That, of course, is the crux of my wonder: privilege is another word for access, and the underside of college towns is that their long-term residents rarely study past high school. I have access to an oasis in Chicago because I have a certain kind of privilege largely denied to those who want to escape those economic black holes which pepper the city. I am white—whiter than white, I already have a college education, which negates my lower class socioeconomic status—and so can graze the finest courses of education this country has to offer. The city of Chicago has one of the biggest, most developed economies in the country, and manages its own stock exchange, but half of the population starves for the fruit of that industry. Poor Chicagoans get murdered outside of one- or two-storey apartments with names riffing on Martin Luther King and faux-Parisian boulevards, not in front of Trump Tower.

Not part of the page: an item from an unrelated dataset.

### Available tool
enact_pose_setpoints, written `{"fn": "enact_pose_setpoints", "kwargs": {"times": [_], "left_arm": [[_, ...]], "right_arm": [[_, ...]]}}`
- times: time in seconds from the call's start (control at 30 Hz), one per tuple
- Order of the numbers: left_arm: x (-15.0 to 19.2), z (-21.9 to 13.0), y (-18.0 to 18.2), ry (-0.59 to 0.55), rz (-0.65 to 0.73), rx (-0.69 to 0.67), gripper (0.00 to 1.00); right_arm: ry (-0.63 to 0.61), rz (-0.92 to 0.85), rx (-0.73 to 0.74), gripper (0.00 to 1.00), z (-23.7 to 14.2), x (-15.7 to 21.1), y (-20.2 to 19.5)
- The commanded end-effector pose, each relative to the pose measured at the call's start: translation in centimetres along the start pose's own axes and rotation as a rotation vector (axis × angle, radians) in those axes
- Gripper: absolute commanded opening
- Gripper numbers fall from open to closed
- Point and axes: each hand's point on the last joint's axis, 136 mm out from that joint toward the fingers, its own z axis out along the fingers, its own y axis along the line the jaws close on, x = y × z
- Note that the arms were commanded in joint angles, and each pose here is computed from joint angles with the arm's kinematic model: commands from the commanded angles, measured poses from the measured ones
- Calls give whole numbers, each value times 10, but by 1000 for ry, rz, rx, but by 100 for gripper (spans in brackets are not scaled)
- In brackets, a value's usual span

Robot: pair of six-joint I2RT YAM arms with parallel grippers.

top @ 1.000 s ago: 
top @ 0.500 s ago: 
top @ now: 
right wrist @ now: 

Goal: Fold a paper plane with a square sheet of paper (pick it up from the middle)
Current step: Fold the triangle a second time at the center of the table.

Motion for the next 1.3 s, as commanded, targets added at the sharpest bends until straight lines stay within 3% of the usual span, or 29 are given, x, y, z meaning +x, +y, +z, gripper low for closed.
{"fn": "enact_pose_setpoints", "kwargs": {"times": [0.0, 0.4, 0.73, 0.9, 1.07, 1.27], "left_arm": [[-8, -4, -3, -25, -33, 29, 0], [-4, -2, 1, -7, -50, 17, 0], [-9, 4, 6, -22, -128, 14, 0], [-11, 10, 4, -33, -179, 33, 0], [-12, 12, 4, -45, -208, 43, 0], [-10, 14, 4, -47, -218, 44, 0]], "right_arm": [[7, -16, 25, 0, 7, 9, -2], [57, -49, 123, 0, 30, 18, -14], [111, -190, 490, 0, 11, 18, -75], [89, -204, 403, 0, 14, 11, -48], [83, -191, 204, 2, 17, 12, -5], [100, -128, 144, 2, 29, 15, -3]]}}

Bigger Thomas, the murderous anti-hero of Richard Wright’s Native Son, would have lived ten minutes away from the University of Chicago when he smothered rich, white, and educated Mary Dalton in her bed. Bigger grew up poor and hated in the 1930s, but he did not grow up uniquely: today one in five children in Chicago live in the sort of poverty Bigger would have found familiar. Wright was a Marxist who found in urban misery a powerful signal that the proletariat not only can but ought to revolt against the nervous conditions which characterize the lunacy of poor life in big cities. Were he alive today he might find the inspiration to pen a sequel to Native Son, this one bleaker, more starkly realistic: Bigger would belong to one of the fifty-nine gangs in the metropolitan area, shoot other twenty-year-olds with a stolen Glock, and become addicted to black tar heroin before getting gunned down in retaliation.

The picture is one of apartheid—what should not be a first world complaint—which provides a perfect rendition of what is most wrong with America. Wealth inequality in Chicago is steep and is the source of its plague of violence; it is also an example, writ larger, of how those who live in other cities work and die without ever seeing the benefits of liberal progress. The city’s average income hovers around sixty thousand per annum, but its most violent districts earn a third of that market share at their luckiest. It is not for nothing that Chicago is the basis for Gotham, that grim, imaginary playground where Batman battles petty criminals and domestic terrorists. Gotham, too, is a wealthy city whose people are poor, but it just might have the better reputation. Chicago has no vigilante Batman, it only has vigilantes. In fact, its police force is currently being investigated by the federal government for racist retaliation against poor black people unaffiliated with gang activity and for structural racism ranging from street-level police murders up to its own city government. The city which harbored the country’s first serial killer, the Haymarket anarchist killings, and Upton Sinclair’s socialist fervor against corrupt business practices edges toward anarchy once again. Carl Sandburg would ill tolerate the city which gave him his richest poetry a century ago. Nelson Algren, who was more honest in his portrayal of Chicago, wrote in Chicago: City on the Make that “in the Indian grass the Indians listened: they too had lived by night.”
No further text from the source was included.